Exercise objective. For the records below, the count of lines that hold "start" is required; give only that number.

Segment Open

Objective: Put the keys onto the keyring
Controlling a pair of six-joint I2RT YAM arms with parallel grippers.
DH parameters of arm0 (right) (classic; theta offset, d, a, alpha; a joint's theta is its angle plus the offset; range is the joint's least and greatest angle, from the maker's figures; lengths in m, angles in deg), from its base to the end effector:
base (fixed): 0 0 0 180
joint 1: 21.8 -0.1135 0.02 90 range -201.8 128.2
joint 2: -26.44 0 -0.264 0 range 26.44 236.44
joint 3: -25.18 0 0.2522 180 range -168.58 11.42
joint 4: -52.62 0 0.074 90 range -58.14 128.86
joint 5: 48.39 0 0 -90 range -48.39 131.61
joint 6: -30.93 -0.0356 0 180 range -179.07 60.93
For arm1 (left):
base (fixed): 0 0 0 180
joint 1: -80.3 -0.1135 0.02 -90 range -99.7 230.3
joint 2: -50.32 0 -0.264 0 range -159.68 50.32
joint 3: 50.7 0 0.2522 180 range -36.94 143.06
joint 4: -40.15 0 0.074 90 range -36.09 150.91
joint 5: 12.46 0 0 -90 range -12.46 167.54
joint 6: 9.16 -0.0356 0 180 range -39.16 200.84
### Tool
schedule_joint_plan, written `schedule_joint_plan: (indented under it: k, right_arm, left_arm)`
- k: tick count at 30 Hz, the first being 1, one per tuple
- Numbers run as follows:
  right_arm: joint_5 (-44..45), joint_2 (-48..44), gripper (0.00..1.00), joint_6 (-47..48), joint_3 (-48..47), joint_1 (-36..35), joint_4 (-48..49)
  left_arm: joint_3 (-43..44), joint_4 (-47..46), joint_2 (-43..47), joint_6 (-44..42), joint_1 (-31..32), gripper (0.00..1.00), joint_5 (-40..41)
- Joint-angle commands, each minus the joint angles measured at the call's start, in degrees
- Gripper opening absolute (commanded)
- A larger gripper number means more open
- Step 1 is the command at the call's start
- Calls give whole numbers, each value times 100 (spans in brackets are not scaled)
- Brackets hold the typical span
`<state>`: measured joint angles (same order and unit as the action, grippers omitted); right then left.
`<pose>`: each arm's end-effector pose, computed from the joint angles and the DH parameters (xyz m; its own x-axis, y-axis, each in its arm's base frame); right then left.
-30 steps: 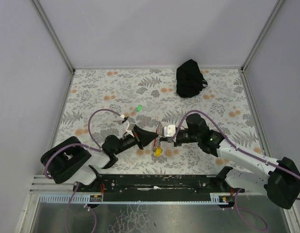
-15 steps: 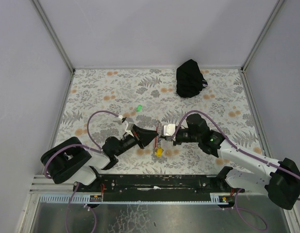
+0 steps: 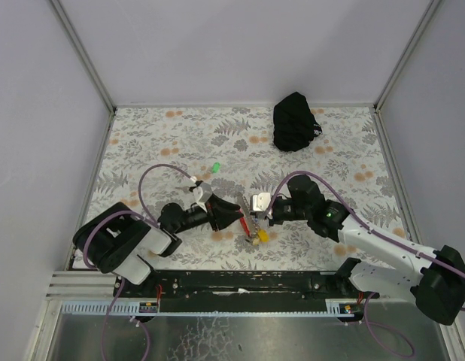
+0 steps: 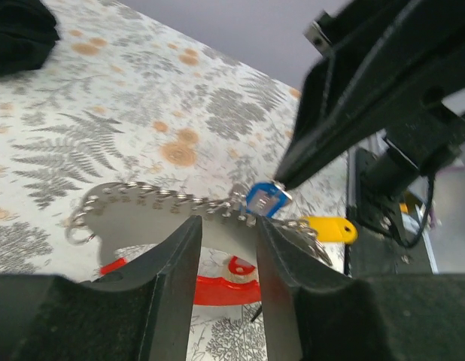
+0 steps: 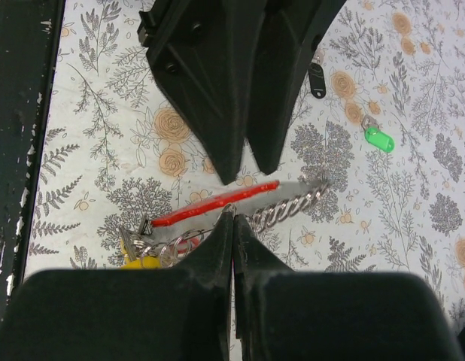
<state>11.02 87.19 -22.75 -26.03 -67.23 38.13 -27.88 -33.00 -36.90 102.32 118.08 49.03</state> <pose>0.1522 0.1803 0.2594 0.3262 -0.3954 -0.8586 -0.9262 0.0481 -0.3740 0.1636 -0.1483 0.1658 -0.2218 -0.2352 -0.9463 0.8919 0.3432 -0.2943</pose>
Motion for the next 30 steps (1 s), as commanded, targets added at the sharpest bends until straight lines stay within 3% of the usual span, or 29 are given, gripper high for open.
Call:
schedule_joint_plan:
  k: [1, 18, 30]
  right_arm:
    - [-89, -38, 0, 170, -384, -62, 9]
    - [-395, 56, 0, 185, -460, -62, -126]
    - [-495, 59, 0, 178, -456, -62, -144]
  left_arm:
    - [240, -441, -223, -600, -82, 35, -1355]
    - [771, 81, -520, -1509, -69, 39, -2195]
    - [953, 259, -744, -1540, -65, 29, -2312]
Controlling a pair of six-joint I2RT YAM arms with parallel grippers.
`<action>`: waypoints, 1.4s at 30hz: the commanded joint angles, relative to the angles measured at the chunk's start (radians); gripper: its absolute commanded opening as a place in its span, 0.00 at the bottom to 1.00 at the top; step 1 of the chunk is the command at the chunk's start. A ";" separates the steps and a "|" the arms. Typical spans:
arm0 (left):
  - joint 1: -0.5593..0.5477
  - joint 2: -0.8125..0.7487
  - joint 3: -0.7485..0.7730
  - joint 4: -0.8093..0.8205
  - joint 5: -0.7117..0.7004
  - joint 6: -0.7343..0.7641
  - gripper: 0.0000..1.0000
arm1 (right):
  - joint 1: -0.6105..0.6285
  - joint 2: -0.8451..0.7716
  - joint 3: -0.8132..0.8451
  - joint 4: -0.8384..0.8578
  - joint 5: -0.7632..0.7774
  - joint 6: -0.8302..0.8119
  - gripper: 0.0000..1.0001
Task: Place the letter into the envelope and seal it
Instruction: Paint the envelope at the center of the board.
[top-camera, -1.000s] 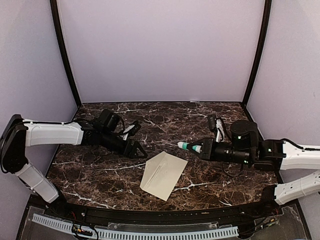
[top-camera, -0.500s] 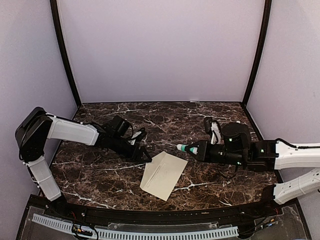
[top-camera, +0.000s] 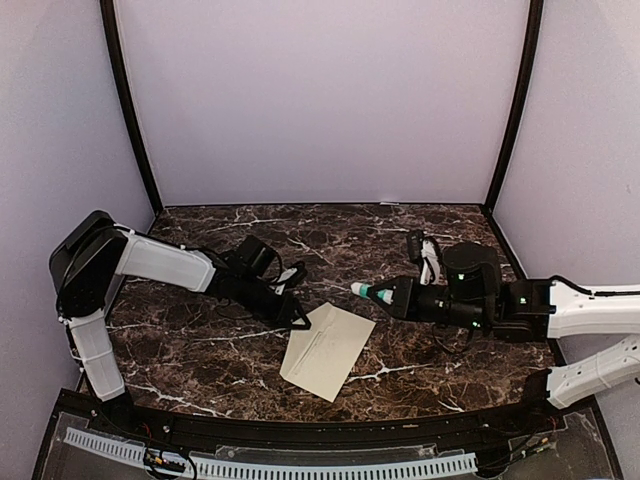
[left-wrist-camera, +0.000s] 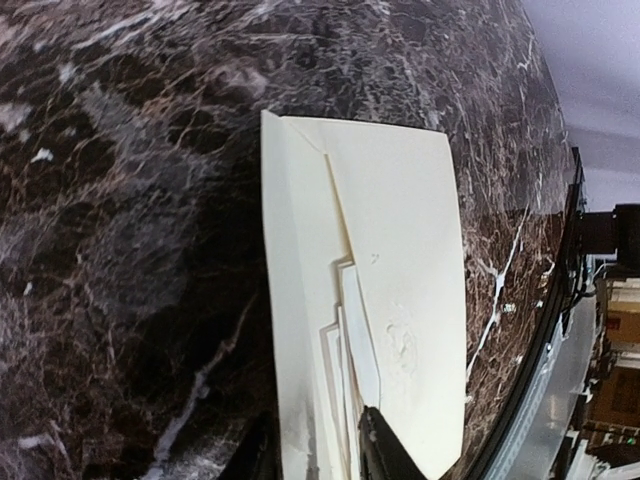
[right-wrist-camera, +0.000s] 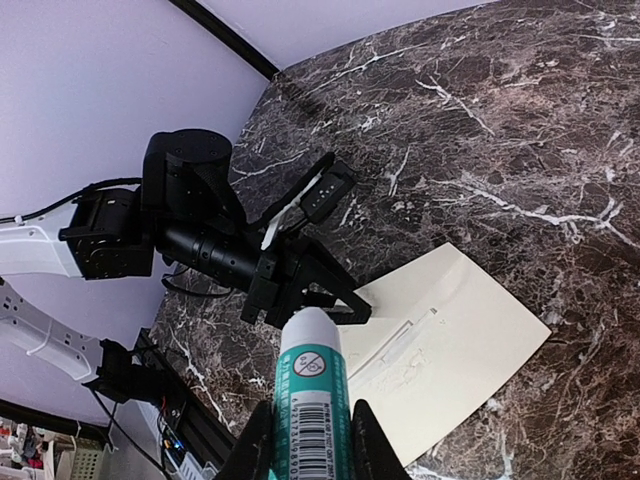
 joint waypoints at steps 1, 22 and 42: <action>-0.019 -0.007 0.033 -0.048 -0.034 0.046 0.22 | 0.007 -0.026 -0.009 0.022 0.005 -0.010 0.04; -0.155 0.003 0.146 -0.265 -0.110 0.275 0.00 | 0.080 0.235 0.212 -0.296 -0.063 -0.022 0.04; -0.160 -0.010 0.161 -0.276 -0.126 0.281 0.00 | 0.127 0.448 0.235 -0.320 -0.051 0.066 0.03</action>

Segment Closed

Result. 3